▶ _The task_
The result should be every line in the material below containing the string "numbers".

▶ _Data below_
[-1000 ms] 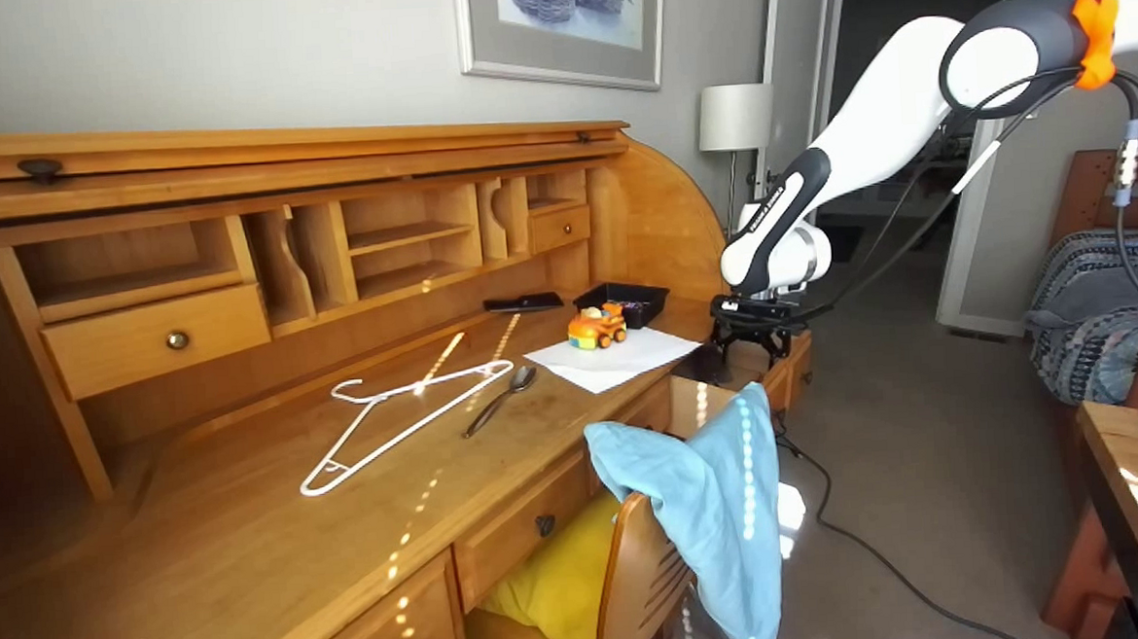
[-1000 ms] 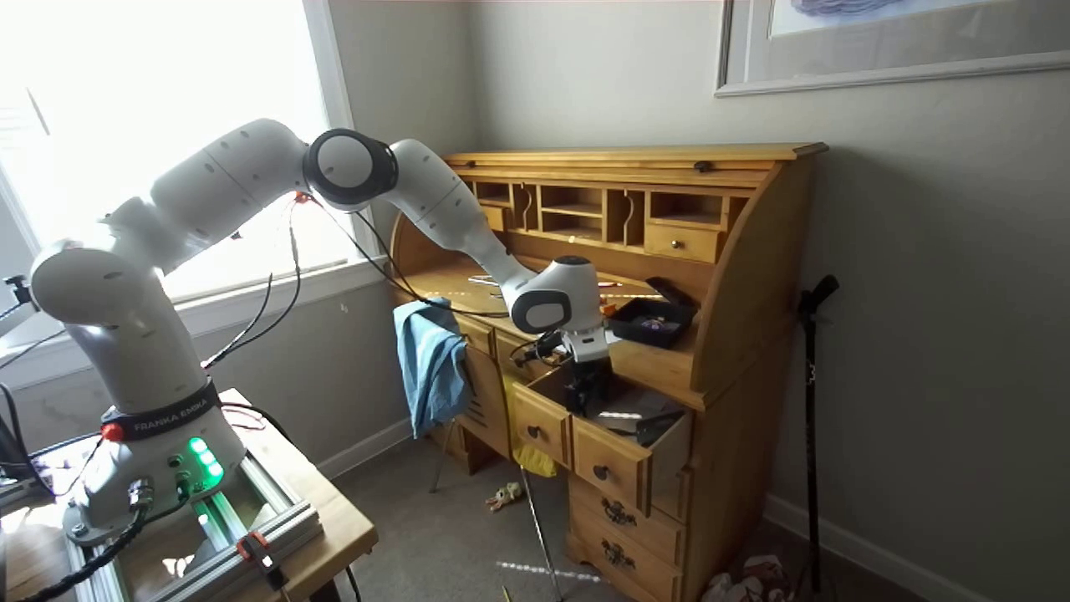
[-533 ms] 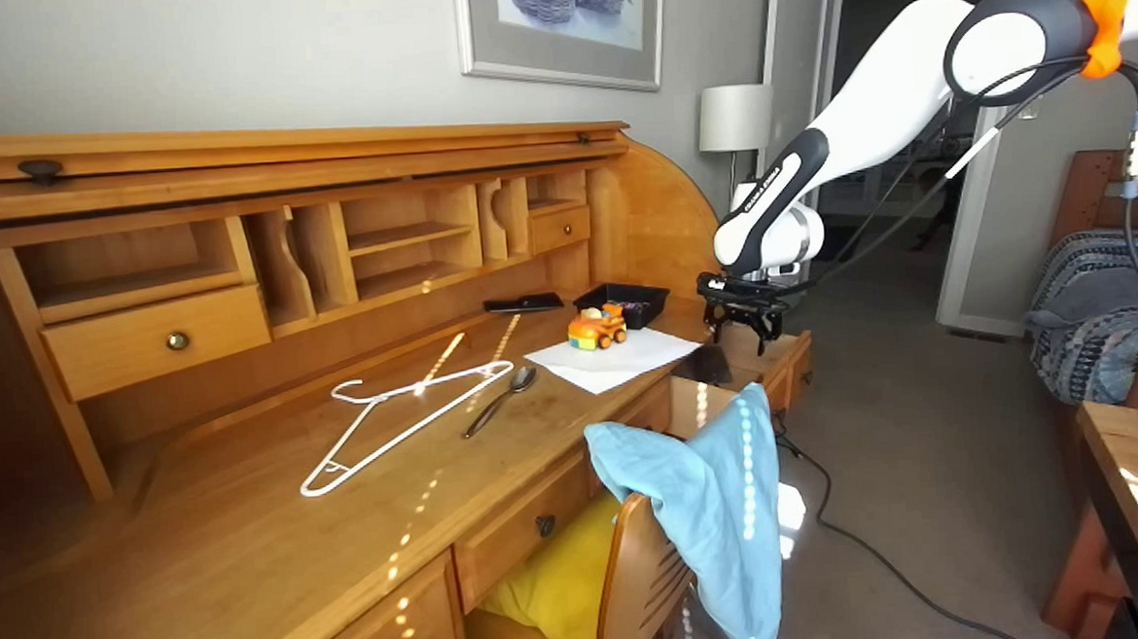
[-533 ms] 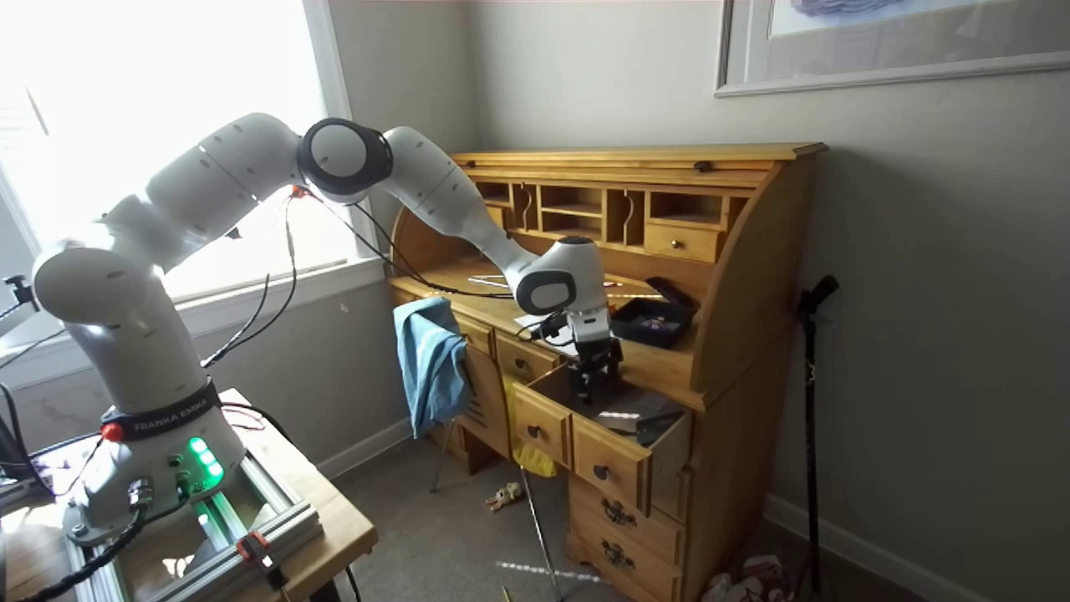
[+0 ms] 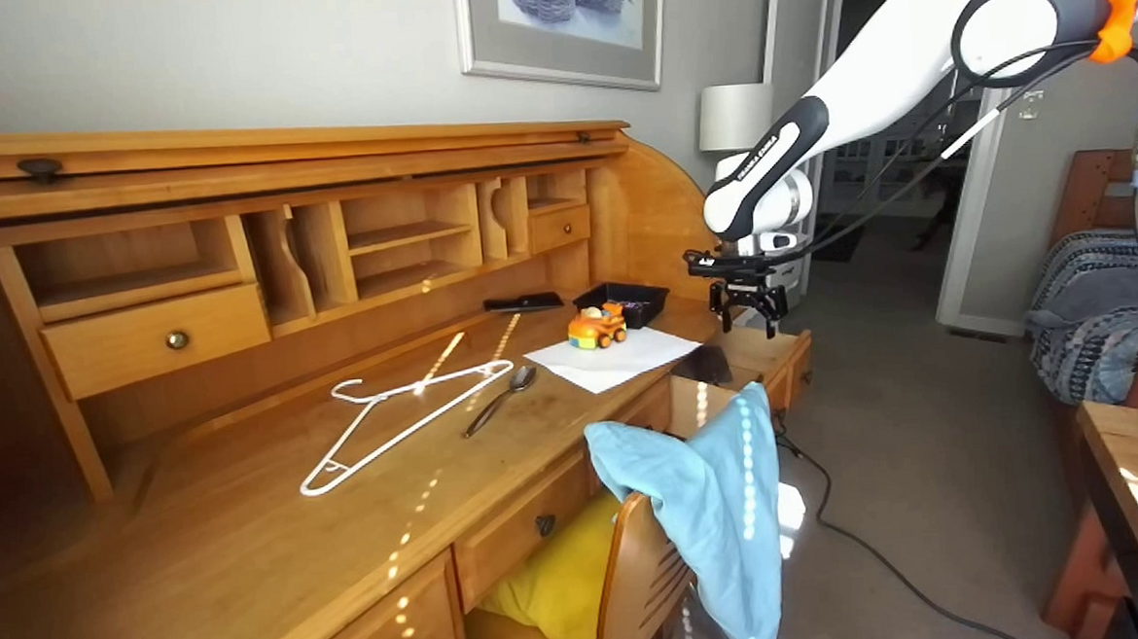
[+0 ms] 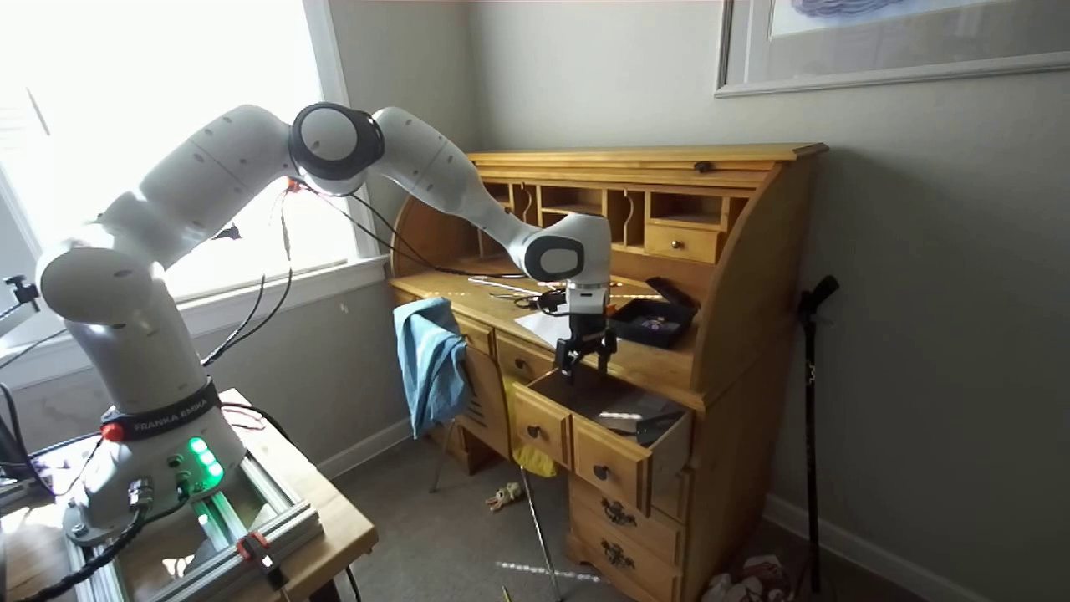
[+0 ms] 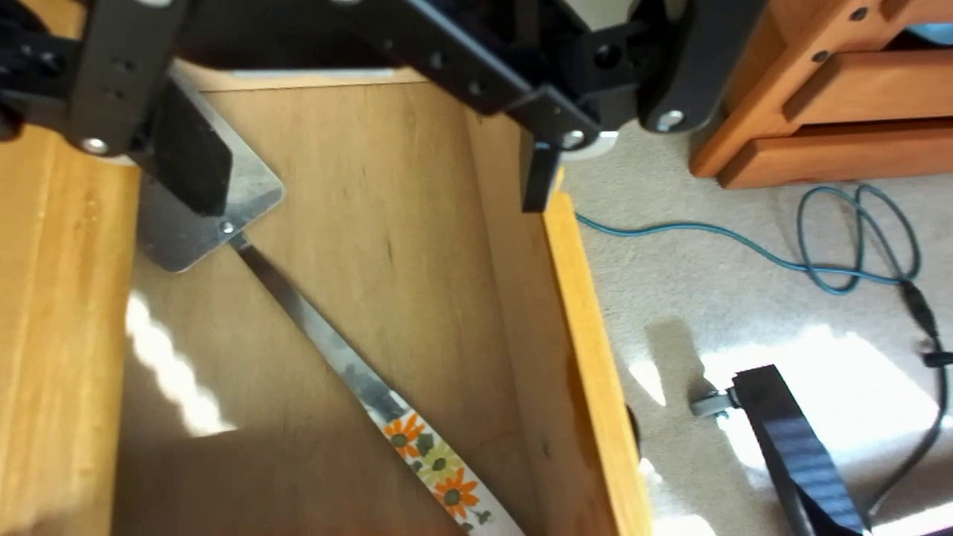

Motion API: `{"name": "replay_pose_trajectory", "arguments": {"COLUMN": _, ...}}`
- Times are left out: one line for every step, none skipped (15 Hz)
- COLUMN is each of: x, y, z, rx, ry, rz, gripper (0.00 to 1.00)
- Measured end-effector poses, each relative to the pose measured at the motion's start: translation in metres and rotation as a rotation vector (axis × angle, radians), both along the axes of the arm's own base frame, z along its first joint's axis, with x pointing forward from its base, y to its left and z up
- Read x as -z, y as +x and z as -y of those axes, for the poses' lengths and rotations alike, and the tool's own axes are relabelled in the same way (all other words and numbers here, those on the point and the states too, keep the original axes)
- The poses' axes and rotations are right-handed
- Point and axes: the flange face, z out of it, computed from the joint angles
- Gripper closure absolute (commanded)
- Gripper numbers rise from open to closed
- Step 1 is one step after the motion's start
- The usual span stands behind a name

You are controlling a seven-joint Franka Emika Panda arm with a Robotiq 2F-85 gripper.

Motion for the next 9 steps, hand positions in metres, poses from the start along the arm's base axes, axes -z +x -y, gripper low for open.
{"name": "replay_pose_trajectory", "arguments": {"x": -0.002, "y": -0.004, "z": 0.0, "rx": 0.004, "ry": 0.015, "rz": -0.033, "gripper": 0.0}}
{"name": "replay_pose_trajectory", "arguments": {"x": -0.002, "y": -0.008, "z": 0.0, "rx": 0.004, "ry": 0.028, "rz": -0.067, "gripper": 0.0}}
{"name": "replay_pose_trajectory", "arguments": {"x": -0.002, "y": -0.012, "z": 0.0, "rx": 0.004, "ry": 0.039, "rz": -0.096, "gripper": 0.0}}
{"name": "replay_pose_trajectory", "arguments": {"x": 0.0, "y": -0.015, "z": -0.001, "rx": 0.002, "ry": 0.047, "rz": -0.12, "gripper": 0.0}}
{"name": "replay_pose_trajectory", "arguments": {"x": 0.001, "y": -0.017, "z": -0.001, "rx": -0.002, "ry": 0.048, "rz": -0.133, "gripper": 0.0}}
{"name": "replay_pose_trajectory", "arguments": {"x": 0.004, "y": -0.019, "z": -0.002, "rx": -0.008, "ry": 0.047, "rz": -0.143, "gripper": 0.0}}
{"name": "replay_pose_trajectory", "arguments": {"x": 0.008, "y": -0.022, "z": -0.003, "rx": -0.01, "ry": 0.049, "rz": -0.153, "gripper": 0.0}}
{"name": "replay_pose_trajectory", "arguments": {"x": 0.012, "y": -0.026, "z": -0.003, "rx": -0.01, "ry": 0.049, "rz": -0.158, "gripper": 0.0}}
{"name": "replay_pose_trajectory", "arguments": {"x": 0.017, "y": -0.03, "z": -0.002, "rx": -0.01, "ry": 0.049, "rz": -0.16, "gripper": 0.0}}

▶ _Solution_
- Read x as -z, y as +x and z as -y of those axes, for the poses' lengths and rotations alike, and the tool's own axes are relabelled in the same way (all other words and numbers here, those on the point and the states too, keep the original axes)
- Gripper numbers rise from open to closed

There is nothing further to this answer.